* **Exercise**
The lines to reproduce from the material below are those from the one containing "(307, 54) to (25, 290): 1.81" through the one containing "What is at each", both included; write them out exactly and add nothing.

* **Exercise data**
Segment Open
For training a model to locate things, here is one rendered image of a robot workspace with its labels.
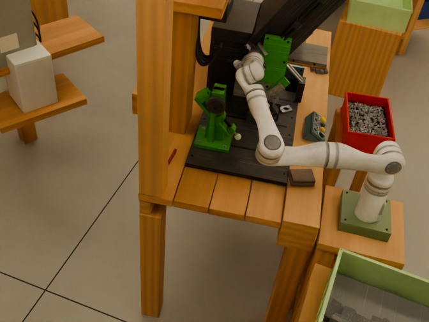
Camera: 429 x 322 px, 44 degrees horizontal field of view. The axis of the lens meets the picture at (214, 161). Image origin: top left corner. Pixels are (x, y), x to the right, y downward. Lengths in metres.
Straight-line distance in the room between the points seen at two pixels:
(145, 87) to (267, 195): 0.69
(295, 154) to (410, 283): 0.58
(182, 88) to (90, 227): 1.23
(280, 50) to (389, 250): 0.92
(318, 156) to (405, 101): 2.68
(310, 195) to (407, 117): 2.27
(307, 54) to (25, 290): 1.81
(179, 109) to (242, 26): 0.47
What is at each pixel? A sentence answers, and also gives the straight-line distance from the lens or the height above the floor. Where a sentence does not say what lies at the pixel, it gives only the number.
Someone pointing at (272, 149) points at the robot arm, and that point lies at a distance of 1.76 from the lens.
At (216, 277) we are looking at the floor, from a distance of 2.88.
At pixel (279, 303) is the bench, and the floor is 0.36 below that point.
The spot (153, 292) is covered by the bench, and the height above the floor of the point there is 0.22.
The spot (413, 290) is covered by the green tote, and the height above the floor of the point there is 0.90.
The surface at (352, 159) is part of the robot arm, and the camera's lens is 1.84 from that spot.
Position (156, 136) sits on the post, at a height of 1.19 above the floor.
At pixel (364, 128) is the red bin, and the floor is 0.89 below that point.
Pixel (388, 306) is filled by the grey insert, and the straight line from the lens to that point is 1.94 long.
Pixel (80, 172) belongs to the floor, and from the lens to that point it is 3.40.
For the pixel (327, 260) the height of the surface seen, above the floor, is 0.76.
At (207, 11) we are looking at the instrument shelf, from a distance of 1.85.
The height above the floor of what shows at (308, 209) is 0.90.
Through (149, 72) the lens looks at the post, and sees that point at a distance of 1.66.
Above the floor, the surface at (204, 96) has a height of 1.14.
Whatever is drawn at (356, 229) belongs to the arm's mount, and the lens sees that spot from 2.07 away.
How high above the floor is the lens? 2.38
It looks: 43 degrees down
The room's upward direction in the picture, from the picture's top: 7 degrees clockwise
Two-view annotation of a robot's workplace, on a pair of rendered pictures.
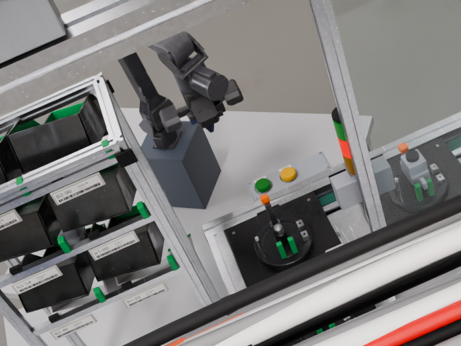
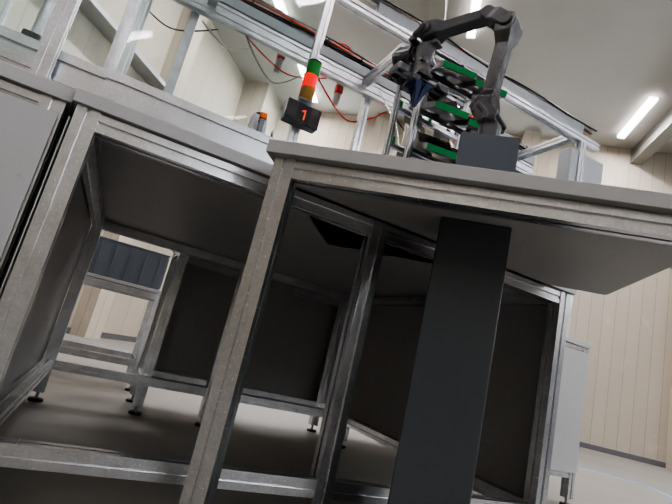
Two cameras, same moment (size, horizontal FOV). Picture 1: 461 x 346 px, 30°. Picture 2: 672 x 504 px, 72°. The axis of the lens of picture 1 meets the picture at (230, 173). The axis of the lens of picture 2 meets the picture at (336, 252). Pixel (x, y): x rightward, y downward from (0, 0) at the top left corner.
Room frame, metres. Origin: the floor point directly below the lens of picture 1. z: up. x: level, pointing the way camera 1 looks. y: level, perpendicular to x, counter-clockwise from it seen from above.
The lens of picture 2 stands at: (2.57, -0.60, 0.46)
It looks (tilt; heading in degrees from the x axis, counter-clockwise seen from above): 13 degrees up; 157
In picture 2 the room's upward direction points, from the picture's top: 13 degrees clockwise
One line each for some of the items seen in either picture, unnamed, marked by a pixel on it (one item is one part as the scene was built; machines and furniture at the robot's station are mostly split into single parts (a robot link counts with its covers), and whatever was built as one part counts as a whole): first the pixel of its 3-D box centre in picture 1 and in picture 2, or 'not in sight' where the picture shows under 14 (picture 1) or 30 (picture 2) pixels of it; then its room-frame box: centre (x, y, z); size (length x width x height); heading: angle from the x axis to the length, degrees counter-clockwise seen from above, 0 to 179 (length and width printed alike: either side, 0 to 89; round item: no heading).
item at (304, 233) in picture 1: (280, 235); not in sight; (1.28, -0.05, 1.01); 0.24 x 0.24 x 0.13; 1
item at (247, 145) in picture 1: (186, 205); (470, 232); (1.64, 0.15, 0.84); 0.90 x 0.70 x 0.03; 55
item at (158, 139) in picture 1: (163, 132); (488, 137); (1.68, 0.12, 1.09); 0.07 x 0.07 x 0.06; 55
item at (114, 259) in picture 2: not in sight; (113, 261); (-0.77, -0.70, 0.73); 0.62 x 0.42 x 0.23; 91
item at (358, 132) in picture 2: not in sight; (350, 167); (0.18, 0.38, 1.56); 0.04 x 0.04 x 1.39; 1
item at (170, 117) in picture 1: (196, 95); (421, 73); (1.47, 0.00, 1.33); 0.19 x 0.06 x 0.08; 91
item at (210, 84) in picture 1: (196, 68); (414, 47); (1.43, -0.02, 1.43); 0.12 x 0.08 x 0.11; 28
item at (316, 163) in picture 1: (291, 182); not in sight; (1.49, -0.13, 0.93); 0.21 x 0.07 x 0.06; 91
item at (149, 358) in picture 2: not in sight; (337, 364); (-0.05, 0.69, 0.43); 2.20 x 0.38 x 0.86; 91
Segment Closed
* **Reply**
(307, 54) to (25, 290): 1.81
(179, 109) to (242, 26): 0.47
What is at each pixel? A sentence answers, and also gives the straight-line distance from the lens or the height above the floor. Where a sentence does not say what lies at the pixel, it gives only the number.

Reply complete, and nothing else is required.